This sends the message that, in this era of mergers and acquisitions,
health-care providers need to be mindful of their due diligence,
she added.
The
investigation began in 1997 when John J. Saunders, a Health System
employee who had worked at Presbyterian, filed a civil lawsuit over
the Medicare-funded Partial Hospitalization Program, which was designed
to treat mental and emotional disorders in nursing-home patients
who were at risk of being moved to psychiatric hospitals. Saunders
claimed that program administrators directed the staff to bill Medicare
for therapy sessions that included watching television programs
and attending birthday parties, even though some patients were too
impaired to participate.
After
the suit was filed, the Health System voluntarily stopped all billing
under the Partial Hospitalization Program, and initiated a self-audit
to determine the extent of the problems.

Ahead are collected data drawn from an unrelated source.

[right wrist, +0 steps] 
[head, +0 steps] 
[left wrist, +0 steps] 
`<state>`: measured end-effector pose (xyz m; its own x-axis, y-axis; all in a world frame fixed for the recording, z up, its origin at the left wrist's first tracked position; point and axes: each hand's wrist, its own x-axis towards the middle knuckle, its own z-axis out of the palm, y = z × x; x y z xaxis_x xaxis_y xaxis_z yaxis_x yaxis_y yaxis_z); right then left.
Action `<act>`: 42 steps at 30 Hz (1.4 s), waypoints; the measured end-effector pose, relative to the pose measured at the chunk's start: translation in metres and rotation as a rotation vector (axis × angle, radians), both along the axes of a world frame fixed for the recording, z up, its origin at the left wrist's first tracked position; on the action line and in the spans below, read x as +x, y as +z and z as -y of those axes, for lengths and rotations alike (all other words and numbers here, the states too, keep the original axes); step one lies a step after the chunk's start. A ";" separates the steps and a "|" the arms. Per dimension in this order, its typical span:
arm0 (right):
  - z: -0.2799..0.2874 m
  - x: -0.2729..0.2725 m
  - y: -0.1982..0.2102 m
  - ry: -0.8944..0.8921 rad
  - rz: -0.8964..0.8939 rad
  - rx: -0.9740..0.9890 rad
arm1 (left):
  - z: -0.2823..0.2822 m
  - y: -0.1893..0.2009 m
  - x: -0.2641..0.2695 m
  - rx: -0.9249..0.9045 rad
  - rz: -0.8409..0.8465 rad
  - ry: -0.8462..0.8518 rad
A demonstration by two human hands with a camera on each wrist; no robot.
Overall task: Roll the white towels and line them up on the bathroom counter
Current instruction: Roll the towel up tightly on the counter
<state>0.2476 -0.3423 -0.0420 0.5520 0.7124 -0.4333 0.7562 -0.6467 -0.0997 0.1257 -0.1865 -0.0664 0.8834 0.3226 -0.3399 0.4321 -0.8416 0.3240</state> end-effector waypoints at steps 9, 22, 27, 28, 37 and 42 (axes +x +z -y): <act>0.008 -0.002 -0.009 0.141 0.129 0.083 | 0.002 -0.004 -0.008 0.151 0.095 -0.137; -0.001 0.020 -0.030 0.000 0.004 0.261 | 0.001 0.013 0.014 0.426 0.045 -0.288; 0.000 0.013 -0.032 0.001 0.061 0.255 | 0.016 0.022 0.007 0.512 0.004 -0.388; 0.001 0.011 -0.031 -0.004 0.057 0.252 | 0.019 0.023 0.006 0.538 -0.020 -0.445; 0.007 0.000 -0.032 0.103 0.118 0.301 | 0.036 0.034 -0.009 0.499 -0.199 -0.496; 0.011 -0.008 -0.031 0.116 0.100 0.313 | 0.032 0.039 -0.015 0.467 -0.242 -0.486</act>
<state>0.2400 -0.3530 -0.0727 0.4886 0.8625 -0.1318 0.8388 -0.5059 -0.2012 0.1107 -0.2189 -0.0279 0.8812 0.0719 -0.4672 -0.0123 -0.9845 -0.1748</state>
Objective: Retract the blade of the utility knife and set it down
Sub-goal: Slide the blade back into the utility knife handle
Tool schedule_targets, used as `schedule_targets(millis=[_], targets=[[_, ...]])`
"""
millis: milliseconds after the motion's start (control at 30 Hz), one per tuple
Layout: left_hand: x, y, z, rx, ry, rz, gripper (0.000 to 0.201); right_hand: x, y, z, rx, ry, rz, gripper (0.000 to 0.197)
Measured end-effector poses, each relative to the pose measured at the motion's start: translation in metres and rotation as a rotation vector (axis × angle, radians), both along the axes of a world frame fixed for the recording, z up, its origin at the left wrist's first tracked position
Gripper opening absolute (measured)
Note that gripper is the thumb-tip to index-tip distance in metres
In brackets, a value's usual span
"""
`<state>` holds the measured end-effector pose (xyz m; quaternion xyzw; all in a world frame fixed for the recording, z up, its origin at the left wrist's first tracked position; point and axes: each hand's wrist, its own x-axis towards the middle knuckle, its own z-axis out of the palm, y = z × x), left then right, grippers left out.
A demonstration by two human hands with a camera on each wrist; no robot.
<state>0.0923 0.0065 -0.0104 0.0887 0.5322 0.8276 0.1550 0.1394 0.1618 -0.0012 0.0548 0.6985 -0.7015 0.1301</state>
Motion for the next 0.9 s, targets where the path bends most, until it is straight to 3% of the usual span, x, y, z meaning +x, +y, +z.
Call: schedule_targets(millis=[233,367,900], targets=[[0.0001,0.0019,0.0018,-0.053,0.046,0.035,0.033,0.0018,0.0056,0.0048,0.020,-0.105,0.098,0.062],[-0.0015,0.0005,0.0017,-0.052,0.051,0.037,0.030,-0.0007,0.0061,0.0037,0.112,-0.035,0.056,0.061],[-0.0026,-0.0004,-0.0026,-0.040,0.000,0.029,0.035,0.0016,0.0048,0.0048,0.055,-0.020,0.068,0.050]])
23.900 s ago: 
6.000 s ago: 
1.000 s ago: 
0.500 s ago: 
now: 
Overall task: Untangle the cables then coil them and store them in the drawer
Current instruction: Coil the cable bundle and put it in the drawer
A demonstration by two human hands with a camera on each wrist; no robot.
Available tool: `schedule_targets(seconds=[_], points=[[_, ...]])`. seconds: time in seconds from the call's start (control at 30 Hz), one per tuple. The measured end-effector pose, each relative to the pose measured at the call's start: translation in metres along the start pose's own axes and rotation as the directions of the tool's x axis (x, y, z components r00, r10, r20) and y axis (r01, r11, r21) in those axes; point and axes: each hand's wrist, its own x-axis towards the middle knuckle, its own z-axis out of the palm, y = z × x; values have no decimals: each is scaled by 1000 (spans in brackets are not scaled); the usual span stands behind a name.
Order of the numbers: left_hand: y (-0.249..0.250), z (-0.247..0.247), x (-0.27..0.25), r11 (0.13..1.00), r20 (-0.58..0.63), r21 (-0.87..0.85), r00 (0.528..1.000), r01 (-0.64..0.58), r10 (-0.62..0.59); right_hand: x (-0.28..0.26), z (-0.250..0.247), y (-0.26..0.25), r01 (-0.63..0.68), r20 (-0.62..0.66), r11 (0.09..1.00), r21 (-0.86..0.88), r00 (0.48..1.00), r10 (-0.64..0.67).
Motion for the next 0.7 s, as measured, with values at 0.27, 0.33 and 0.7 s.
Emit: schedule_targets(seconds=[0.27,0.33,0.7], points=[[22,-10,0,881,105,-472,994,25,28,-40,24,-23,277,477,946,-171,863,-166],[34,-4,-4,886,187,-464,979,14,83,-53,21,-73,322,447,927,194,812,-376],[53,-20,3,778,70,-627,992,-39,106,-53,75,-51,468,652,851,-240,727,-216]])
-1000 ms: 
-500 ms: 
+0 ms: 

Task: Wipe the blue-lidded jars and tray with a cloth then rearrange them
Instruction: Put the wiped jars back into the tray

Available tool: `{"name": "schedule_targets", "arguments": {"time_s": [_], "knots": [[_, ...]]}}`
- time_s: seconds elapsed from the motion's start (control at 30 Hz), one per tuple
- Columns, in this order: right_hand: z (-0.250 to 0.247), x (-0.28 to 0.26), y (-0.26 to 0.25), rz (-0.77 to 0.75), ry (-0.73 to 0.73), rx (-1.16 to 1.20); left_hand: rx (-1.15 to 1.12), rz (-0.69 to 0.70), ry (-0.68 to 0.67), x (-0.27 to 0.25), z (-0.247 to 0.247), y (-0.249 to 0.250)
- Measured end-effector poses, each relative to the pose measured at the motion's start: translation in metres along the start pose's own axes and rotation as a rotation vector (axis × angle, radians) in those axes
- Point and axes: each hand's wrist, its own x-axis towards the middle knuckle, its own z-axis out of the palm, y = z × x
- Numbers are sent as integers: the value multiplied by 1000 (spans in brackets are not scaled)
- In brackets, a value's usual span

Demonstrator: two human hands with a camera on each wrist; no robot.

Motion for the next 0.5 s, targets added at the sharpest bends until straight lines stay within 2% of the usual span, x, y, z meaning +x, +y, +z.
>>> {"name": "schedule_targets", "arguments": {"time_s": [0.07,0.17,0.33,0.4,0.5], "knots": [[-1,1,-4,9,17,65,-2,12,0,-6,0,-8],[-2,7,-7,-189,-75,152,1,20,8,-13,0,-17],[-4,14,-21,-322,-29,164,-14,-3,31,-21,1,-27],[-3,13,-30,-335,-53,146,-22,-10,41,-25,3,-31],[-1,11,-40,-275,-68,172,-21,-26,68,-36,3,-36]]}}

By the time the settlement
was announced this past August, the Health System had already paid
approximately $3 million to the government, and agreed to pay another
$9 million, out of which came $2,173,113 to Saunders and his attorney.
Lee
Dobkin, Penns deputy general counsel of compliance, said that since
the program was established and guidelines instituted prior to
our acquisition of Presbyterian, we believe the penalty is largely
the responsibility of the Presbyterian Foundation, the former owners
of the Presbyterian Medical Center. The Presbyterian Foundation
has declined to comment.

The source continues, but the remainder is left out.